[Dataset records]

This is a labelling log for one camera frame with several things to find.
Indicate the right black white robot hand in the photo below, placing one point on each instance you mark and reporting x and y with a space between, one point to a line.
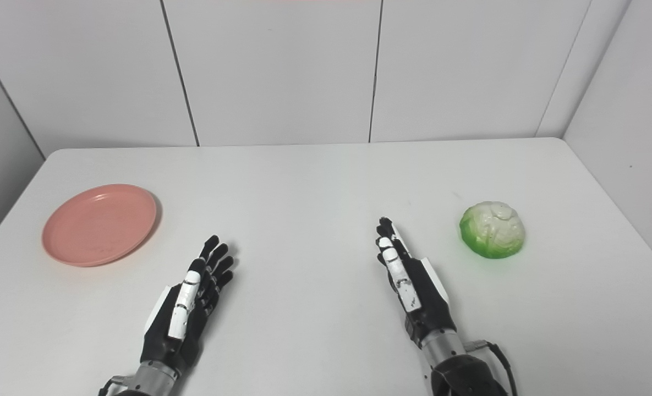
422 297

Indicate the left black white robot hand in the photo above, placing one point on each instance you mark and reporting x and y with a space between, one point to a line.
191 308

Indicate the green white toy cabbage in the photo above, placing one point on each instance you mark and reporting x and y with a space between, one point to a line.
492 230

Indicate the pink round plate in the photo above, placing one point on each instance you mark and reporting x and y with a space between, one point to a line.
99 224

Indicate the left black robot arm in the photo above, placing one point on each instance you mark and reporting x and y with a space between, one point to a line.
149 380

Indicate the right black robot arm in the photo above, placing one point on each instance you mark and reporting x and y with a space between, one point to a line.
460 368

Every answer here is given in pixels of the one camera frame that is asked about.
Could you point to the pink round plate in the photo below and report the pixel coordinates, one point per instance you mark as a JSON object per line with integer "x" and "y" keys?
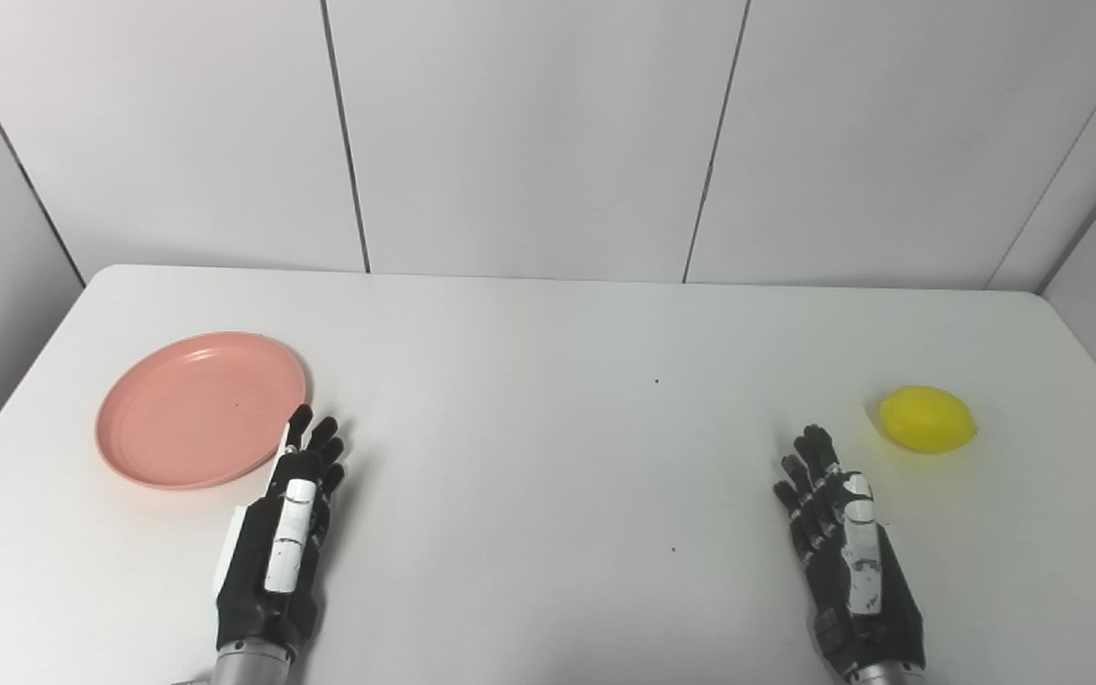
{"x": 196, "y": 414}

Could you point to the yellow lemon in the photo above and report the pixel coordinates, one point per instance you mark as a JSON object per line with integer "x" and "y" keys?
{"x": 927, "y": 419}

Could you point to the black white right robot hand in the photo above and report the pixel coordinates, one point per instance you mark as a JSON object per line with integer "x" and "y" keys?
{"x": 833, "y": 571}

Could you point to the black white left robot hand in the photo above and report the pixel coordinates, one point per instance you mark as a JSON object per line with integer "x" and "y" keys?
{"x": 258, "y": 571}

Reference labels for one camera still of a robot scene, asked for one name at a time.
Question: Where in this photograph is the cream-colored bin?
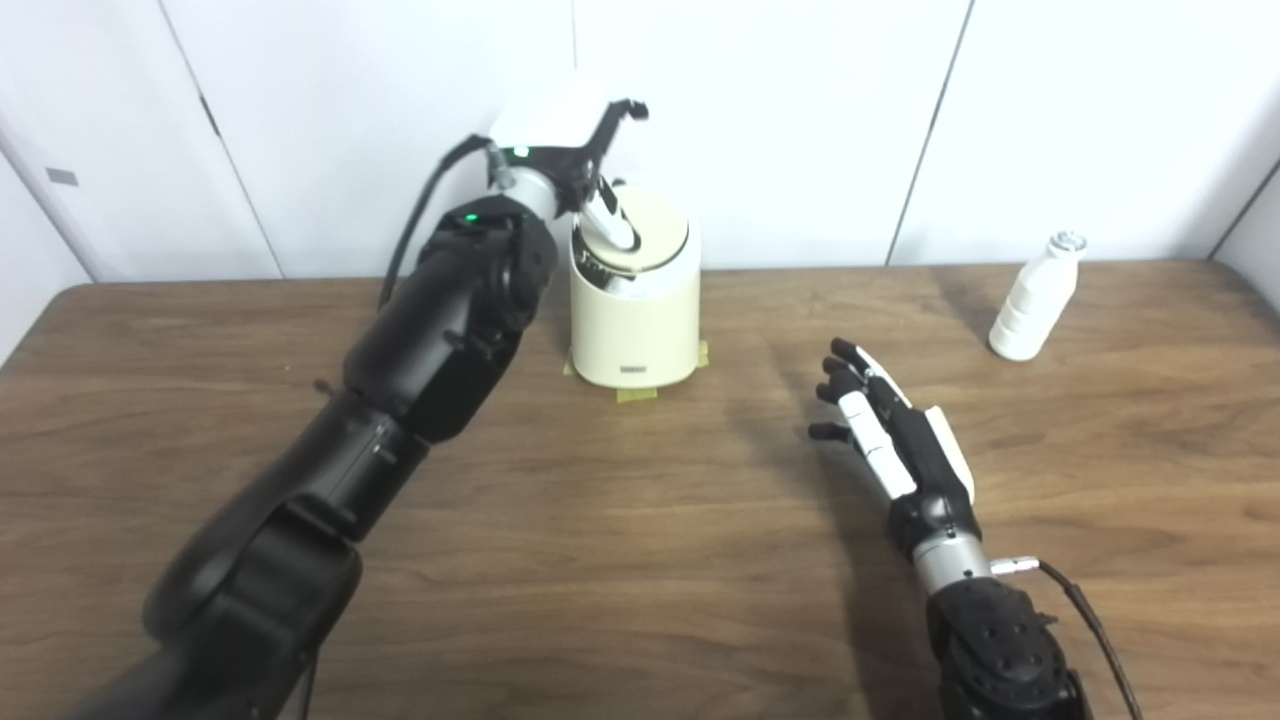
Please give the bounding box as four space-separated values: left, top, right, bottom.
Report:
565 183 703 389

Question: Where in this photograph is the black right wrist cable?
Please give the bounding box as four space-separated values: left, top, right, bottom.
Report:
990 556 1143 720

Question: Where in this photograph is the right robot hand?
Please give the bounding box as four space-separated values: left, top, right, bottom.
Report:
808 338 983 561

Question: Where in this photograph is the small white plastic bottle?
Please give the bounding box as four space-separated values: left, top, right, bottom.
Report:
988 231 1088 363

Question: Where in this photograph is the round cream bin lid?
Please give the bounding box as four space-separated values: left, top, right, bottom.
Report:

What the exercise asks. Look through the data above. Each line containing the word "camera" needs to be copied.

Solution to the problem.
This is a labelling log for one camera frame with several things to find.
Every answer here is given in pixels of the one camera frame that is asked about.
Reference labels for one camera still of a robot scene, asked for one name at a time.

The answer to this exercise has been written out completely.